Thoughts

On violence and change

The violence won’t change a damn thing, you stupid, evil little cunt. Grow up already.

Your fear of change is palpable. It is your single greatest weakness, and you are blind to it. That’s why you’re so easy to manipulate. It’s why you’re so easy to control. 

Let’s talk about violence for a moment. I’m against it. You seem to be against it, so why do you keep coming back here to fight me on this topic over and over again? Why do you get so riled up when I call you a fascist? Why do you ignore the very real, perpetual, and systemic violence being done to Americans by our militarized police state, our prison-industrial complex, our failed war on drugs, and our grotesque war on poverty that has always been a thinly veiled war on the poor. Violence has been built into our system by design since its inception, and yet you come at me with this weak tea bullshit mythology about the plight of “small family-run businesses” during this brief spasm of civil unrest. 

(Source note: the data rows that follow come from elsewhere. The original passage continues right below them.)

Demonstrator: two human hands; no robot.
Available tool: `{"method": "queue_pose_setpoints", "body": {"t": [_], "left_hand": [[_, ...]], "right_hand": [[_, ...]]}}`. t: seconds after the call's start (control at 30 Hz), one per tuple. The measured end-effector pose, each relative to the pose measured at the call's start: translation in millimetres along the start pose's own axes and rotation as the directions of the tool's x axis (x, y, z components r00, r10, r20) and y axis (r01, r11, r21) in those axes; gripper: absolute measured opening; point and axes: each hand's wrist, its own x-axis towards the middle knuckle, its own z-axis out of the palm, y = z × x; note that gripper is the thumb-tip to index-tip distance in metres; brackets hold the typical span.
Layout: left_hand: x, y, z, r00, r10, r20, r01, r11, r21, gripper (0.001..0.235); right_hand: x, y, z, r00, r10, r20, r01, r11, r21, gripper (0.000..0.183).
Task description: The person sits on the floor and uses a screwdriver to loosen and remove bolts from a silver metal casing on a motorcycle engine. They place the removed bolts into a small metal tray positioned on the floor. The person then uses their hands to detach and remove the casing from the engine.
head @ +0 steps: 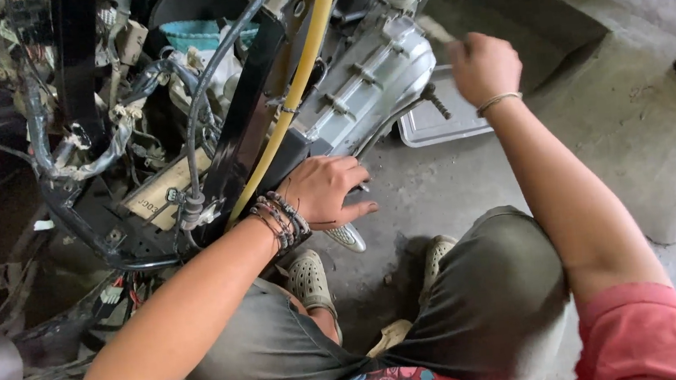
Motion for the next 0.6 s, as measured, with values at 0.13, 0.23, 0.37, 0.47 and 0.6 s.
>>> {"method": "queue_pose_setpoints", "body": {"t": [0.13,0.23,0.37,0.47,0.6], "left_hand": [[-2.0,5.3,-6.4,0.999,-0.028,0.034,0.027,1.000,0.003,0.045],[-2.3,3.4,-3.8,1.000,-0.029,0.006,0.029,1.000,0.001,0.048],[-4.5,4.7,-4.2,1.000,-0.026,0.014,0.026,1.000,0.006,0.049],[-2.5,6.3,-9.4,0.999,-0.036,0.012,0.036,0.999,-0.003,0.051],[-3.4,8.0,-11.5,0.998,-0.054,0.041,0.055,0.998,-0.017,0.054]], "right_hand": [[-62.1,-65.3,4.4,0.867,-0.452,0.210,0.480,0.871,-0.108,0.026],[-67.9,-73.9,9.0,0.829,-0.539,0.152,0.548,0.836,-0.027,0.029],[-54.0,-57.5,16.8,0.879,-0.477,0.018,0.473,0.865,-0.167,0.029],[-65.8,-72.1,35.5,0.832,-0.545,0.108,0.552,0.833,-0.046,0.028],[-61.6,-90.5,13.1,0.781,-0.623,0.044,0.595,0.720,-0.358,0.022]]}}
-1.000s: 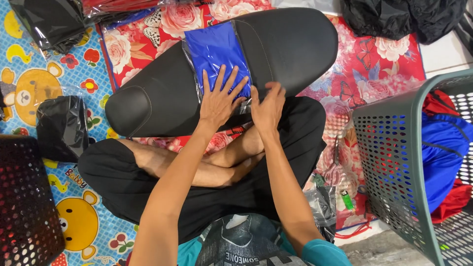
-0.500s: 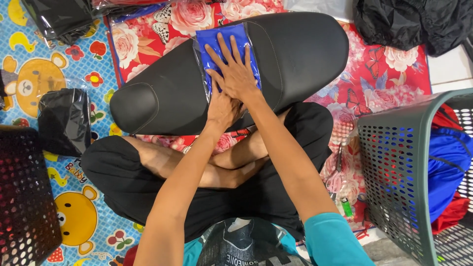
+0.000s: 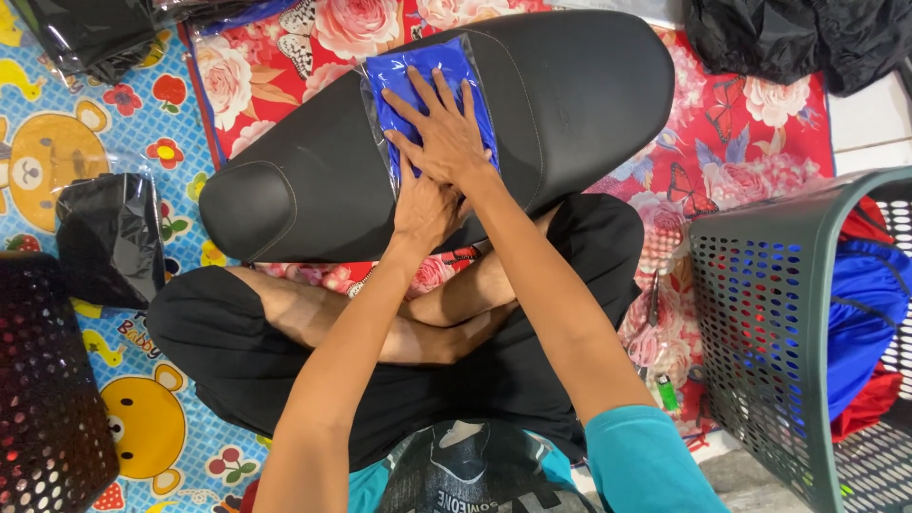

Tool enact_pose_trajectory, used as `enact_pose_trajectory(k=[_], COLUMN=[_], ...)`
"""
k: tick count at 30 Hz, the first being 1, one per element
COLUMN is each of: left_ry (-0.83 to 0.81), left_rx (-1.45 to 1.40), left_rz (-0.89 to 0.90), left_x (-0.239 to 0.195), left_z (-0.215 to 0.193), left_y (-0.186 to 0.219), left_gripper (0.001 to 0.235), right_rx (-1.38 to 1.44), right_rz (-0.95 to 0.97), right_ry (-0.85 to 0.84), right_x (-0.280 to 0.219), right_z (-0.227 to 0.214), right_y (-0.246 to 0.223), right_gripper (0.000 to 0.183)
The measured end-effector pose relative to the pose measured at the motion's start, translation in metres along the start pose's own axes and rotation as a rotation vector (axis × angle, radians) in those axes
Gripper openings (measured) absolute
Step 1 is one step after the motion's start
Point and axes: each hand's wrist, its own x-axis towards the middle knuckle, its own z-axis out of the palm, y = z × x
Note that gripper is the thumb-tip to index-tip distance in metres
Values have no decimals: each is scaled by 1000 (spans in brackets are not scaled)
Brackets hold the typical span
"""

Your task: The person places a folded blue garment into a clear plastic bag and seals it. They then take a blue drawstring bag, place it over a black seat cushion, and tie the drawstrings together to secure it.

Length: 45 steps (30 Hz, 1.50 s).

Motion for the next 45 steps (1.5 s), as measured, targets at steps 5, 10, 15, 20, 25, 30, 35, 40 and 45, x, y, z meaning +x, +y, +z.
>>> enact_pose_trajectory(k=[5, 10, 15, 20, 25, 30, 35, 40, 45], left_ry=[-42, -143, -116, 92, 96, 491, 706, 590, 539], left_rx=[-124, -44, -32, -134, -305, -550, -497, -631, -901], left_rz=[20, 24, 20, 52, -5, -25, -429, -536, -682], left_x=[0, 1, 3, -6, -4, -9, -46, -78, -84], left_z=[-13, -13, -5, -5, -23, -22, -35, -23, -14], left_y=[-1, 1, 0, -4, 0, -6, -4, 12, 23], left_gripper=[61, 67, 63, 40, 50, 65, 43, 61, 49], right_rx=[-69, -22, -10, 122, 248, 699, 869, 1442, 1658], right_rz=[-5, 49, 73, 209, 488, 798, 920, 1022, 962], right_ry=[44, -136, -144, 403, 799, 381, 300, 377, 440], right_x=[15, 27, 27, -11, -88, -131, -128, -122, -123], right_z=[5, 0, -8, -7, -2, -1, -12, -4, 19], right_y=[2, -4, -6, -9, 26, 32, 26, 22, 25], right_gripper=[62, 63, 62, 54, 18, 53, 69, 64, 44])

You’ve picked the wrong fucking battle, my friend. You cry out about “livelihoods” but not about actual lives. Every time you come at me with an argument, you find a fresh way to put property over people. You try and humanize it with stories of “an old man being KO’d or an old lady crying,” but it’s painfully clear that all you care about is order. It’s why you get so outraged when I call you a fascist, which is naturally why I keep calling you one.

You get furious with me because I am indifferent to your point of view. You keep filling my comment section and my inbox with the same small-minded take, each time a bit angrier, and you expect me to what? Change my mind? No. You just need an outlet. You want someone to fight, because you are so filled with impotent rage and that paralyzing fear of change. 

Of course, I know better than to take any of this personally. I rather enjoy being called a stupid, evil little cunt. It’s fun for me, and though I’ll proudly agree that I’m a stupid, evil little cunt, I am also deeply committed to the part where I try and help you. I can see how much pain you’re holding in your chest and in your shoulders right this very second. I can feel you taking that breath and trying to keep it all balanced, trying desperately not to let any of it tip over and leak out. I’m happy to be your digital punching bag. Better me than someone else in your life, but what I’d really rather be is the reason you let some of that poison out of your soul by changing your point of view. What I’d really rather do here is help you recognize how even you aren’t safe from violence — and when I say violence, I mean the real kind, the perpetual kind, the systemic kind. Even you are a victim of it. We all are. 

As much as you are desperately hoping I will see you in your stories of small business owners in fear of their livelihoods, what I really see is how you are relentlessly playing your sad little part to prop up a violent, broken, and unjust system, even as the system itself slowly kills you. That rush you just felt to defend capitalism? That’s how predictable you are, and it breaks my fucking heart. I want better for you. I want more from you. 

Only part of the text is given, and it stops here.